THE PROBLEM.
Write out each entry below exactly. Do not include the images.

GIVEN ENTRIES.
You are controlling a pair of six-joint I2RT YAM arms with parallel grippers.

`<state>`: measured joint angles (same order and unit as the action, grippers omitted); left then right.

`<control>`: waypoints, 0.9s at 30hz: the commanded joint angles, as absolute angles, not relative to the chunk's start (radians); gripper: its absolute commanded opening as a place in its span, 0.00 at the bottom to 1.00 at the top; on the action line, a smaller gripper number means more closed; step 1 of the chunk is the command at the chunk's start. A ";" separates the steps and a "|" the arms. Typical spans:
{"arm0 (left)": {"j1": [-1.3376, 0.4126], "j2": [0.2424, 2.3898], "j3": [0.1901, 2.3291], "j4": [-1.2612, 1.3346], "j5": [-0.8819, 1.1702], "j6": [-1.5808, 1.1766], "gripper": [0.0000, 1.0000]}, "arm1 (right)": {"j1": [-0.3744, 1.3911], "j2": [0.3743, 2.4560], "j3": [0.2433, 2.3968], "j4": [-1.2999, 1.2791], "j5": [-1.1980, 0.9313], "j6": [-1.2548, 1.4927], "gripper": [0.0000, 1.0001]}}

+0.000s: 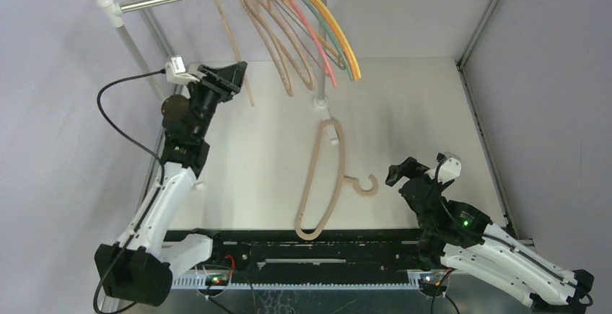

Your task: Organize the hangers

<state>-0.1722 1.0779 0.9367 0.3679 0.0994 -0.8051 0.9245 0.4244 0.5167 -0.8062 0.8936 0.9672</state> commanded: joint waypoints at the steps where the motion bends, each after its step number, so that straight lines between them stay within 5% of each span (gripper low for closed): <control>1: -0.185 0.966 0.847 0.345 0.185 -0.691 0.68 | 0.917 0.439 0.523 -0.758 0.887 0.961 1.00; 11: -0.314 0.748 0.592 0.210 0.041 -0.547 0.70 | 0.916 0.468 0.523 -0.725 0.872 0.938 1.00; 27: -1.056 0.905 0.459 0.072 -0.429 -0.454 0.66 | 0.910 0.478 0.524 -0.691 0.871 0.919 1.00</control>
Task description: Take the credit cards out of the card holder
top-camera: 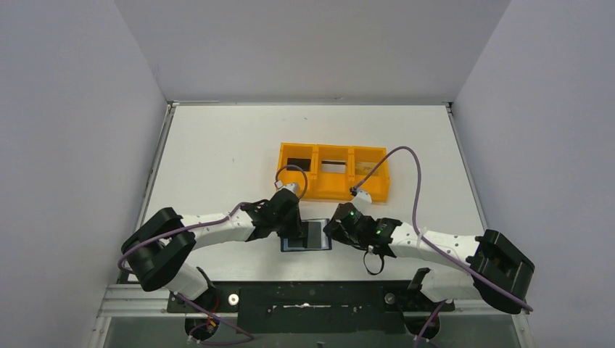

SOLUTION TO THE EXERCISE.
You are controlling a pair of six-joint I2RT YAM arms with parallel grippers.

`<state>`: measured joint angles (same order and unit as the action, grippers omitted); left then right.

`<control>`: waypoints, 0.9s at 30hz: the commanded joint angles, as absolute angles, not relative to the chunk's start (radians); gripper: its absolute commanded opening as a place in its span, 0.00 at the bottom to 1.00 at the top; on the action line, a smaller gripper number means more closed; step 1 of the chunk is the command at the chunk's start. A ";" separates the steps and a "|" the arms. Typical spans:
{"arm0 (left)": {"j1": [-1.3376, 0.4126], "j2": [0.2424, 2.3898], "j3": [0.1901, 2.3291], "j4": [-1.2612, 1.3346], "j5": [-0.8819, 1.1702], "j6": [-1.5808, 1.1766], "gripper": [0.0000, 1.0000]}, "arm1 (right)": {"j1": [-0.3744, 1.3911], "j2": [0.3743, 2.4560], "j3": [0.2433, 2.3968], "j4": [-1.2999, 1.2791], "j5": [-1.1980, 0.9313], "j6": [-1.2548, 1.4927], "gripper": [0.0000, 1.0001]}}

+0.000s: 

Your task: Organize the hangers

<state>-0.1722 1.0779 0.9367 0.3679 0.0994 -0.8051 0.9245 0.4244 0.5167 -0.8062 0.8936 0.9672</state> commanded: joint waypoints at the steps where the motion bends, each after its step number, so that straight lines between them stay within 5% of each span (gripper low for closed): <control>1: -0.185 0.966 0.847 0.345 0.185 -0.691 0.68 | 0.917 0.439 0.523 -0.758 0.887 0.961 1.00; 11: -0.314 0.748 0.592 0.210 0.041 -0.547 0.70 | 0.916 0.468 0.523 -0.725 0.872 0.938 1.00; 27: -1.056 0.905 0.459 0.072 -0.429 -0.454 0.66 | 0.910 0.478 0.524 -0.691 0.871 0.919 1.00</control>
Task description: Take the credit cards out of the card holder
top-camera: 

This answer has no further content.